## TASK OBJECTIVE
All of the data below should be printed again word for word, pictures excluded.

Stored items from a collection:
'''
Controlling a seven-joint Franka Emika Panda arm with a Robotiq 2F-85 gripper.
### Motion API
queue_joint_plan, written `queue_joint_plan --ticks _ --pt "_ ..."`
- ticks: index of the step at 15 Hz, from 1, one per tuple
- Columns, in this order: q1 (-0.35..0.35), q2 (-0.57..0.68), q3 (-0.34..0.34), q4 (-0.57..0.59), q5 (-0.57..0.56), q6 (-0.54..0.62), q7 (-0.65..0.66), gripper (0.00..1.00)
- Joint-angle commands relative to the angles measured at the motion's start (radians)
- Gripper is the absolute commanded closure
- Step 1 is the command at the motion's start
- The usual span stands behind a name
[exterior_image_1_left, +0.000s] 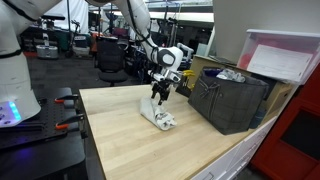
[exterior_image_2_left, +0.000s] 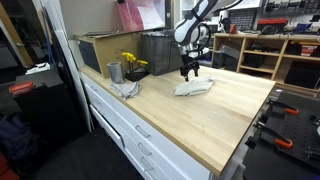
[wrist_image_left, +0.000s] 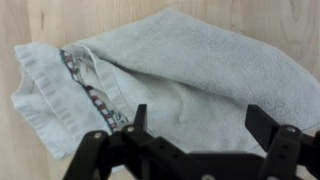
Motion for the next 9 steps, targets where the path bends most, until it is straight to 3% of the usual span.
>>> queue_joint_plan --ticks 1,2,4,9 --pt "-0.003 0.023 0.003 0.011 0.013 -0.008 -0.012 0.08" --pt "-0.002 0.028 0.002 0.011 0.008 -0.005 -0.013 0.32" --pt "-0.002 0.037 0.002 0.014 0.006 -0.002 -0.019 0.35" --pt "-0.002 0.037 0.004 0.013 0.004 0.004 -0.03 0.73"
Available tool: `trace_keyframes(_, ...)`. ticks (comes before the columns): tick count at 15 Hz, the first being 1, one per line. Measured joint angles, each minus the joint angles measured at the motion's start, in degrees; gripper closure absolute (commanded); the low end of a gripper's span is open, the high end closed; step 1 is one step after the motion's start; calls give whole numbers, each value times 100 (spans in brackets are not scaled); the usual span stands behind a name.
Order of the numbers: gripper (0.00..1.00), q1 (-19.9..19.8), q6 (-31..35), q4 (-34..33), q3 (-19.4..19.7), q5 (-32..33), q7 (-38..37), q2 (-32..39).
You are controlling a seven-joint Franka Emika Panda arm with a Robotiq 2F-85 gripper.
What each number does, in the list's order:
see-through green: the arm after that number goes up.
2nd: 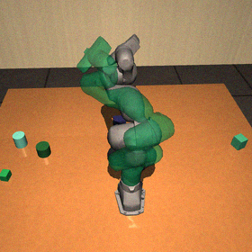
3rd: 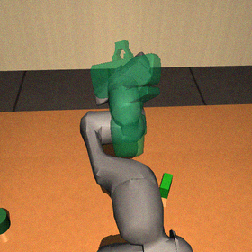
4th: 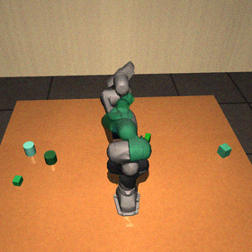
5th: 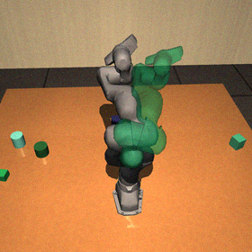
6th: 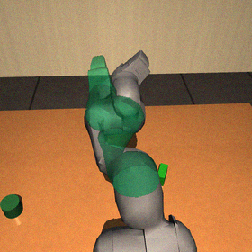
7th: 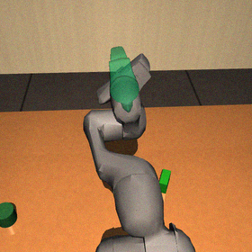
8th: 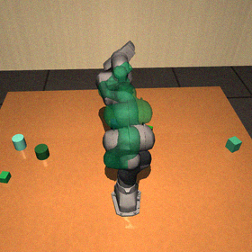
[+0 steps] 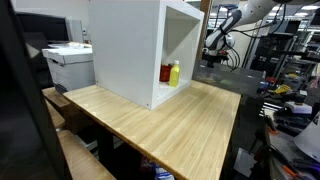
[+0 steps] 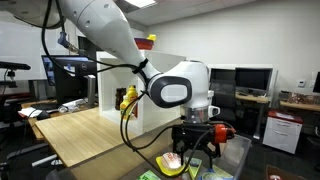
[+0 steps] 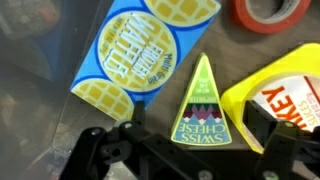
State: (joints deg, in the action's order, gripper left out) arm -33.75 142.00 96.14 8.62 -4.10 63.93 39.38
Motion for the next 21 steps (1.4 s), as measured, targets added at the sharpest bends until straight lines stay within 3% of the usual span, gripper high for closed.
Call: trace_keyframes(21,0,14,2,367,-161,128,257,-187)
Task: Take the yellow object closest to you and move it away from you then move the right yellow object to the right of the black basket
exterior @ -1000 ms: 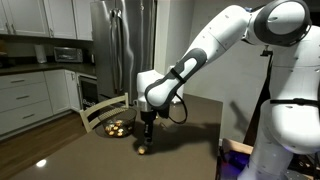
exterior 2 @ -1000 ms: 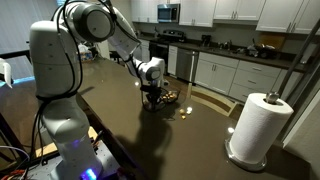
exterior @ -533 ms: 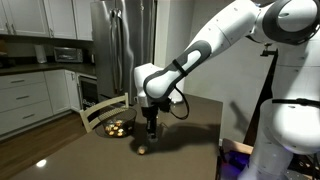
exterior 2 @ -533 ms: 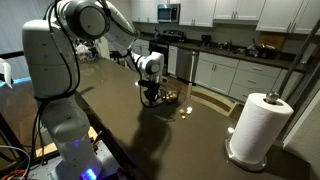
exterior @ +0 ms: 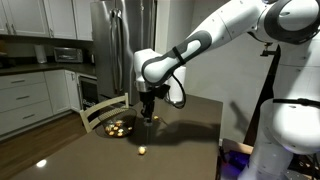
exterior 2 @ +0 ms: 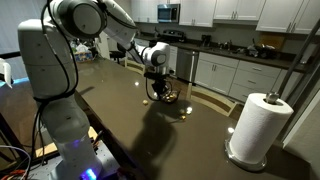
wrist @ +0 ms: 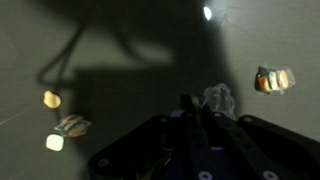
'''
## ANSWER AREA
Controlling a seven-joint Franka Emika Panda arm with a Robotiq 2F-85 gripper.
### Motion API
queue_joint_plan, written `queue_joint_plan --ticks _ --pt "_ ..."`
- ticks: index of the step at 15 Hz, from 1, one per tuple
- Columns, in this order: q1 (-0.35..0.35), q2 (-0.57..0.68), q3 (-0.34..0.34), q4 (-0.57..0.59), q5 (-0.57..0.56), q6 (-0.54..0.62), q7 (-0.65..0.66), gripper (0.00..1.00)
- Joint-angle commands relative to the angles measured at the motion's start (radians)
- Gripper is the absolute commanded closure
- Step 1 is the command at the motion's start
- The usual span stands behind a name
[exterior_image_1_left, +0.000s] 
[exterior_image_2_left, +0.000s] 
[wrist_image_left, +0.000s] 
Motion for the next 9 steps, targets where the path bends most, until it is straight to 3% of the usual span.
>>> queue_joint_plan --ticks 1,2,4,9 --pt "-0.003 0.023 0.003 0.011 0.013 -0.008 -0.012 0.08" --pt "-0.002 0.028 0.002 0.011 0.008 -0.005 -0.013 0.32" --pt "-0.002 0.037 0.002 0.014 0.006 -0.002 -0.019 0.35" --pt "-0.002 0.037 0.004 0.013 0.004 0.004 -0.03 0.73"
Available tool: `trace_keyframes(_, ...)`. ticks (comes before the columns): tick count at 15 Hz, the first being 1, one per line. Measured joint angles, each minus the joint angles measured at the motion's start, in degrees; gripper closure absolute (commanded); the low end of a gripper's span is open, the high end closed; step 1 is one step after the motion's start; calls give whole numbers, each value times 100 (spans in brackets are not scaled); the usual span stands behind a name.
Order of the numbers: gripper (0.00..1.00), q1 (-19.9..19.8), q6 (-31..35), q4 (-34..33), q3 (-19.4..19.7), q5 (-32..33), q7 (-38..37), q2 (-32..39).
You are controlling a seven-joint Franka Emika Panda arm with a Robotiq 2F-85 gripper.
What each number does, in the list's order:
see-through green: the arm after that number goes up.
2nd: 
3rd: 
4th: 
5th: 
6th: 
7th: 
8th: 
[+0 steps] 
[+0 steps] 
[+0 steps] 
State: (joints deg, in the action's order, gripper left out) arm -33.75 142.00 96.14 8.62 -4.10 63.93 39.38
Motion for the next 21 steps (1.4 s), as measured, targets added at the sharpest bends until straight lines stay within 3% of the usual span, gripper high for closed.
Call: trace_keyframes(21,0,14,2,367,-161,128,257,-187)
Task: Take the yellow object closest to you and move it away from you then move the right yellow object to the right of the black basket
exterior @ -1000 ms: 
exterior 2 @ -1000 ms: 
exterior @ -533 ms: 
exterior 2 @ -533 ms: 
exterior @ +0 ms: 
exterior 2 @ +0 ms: 
wrist @ +0 ms: 

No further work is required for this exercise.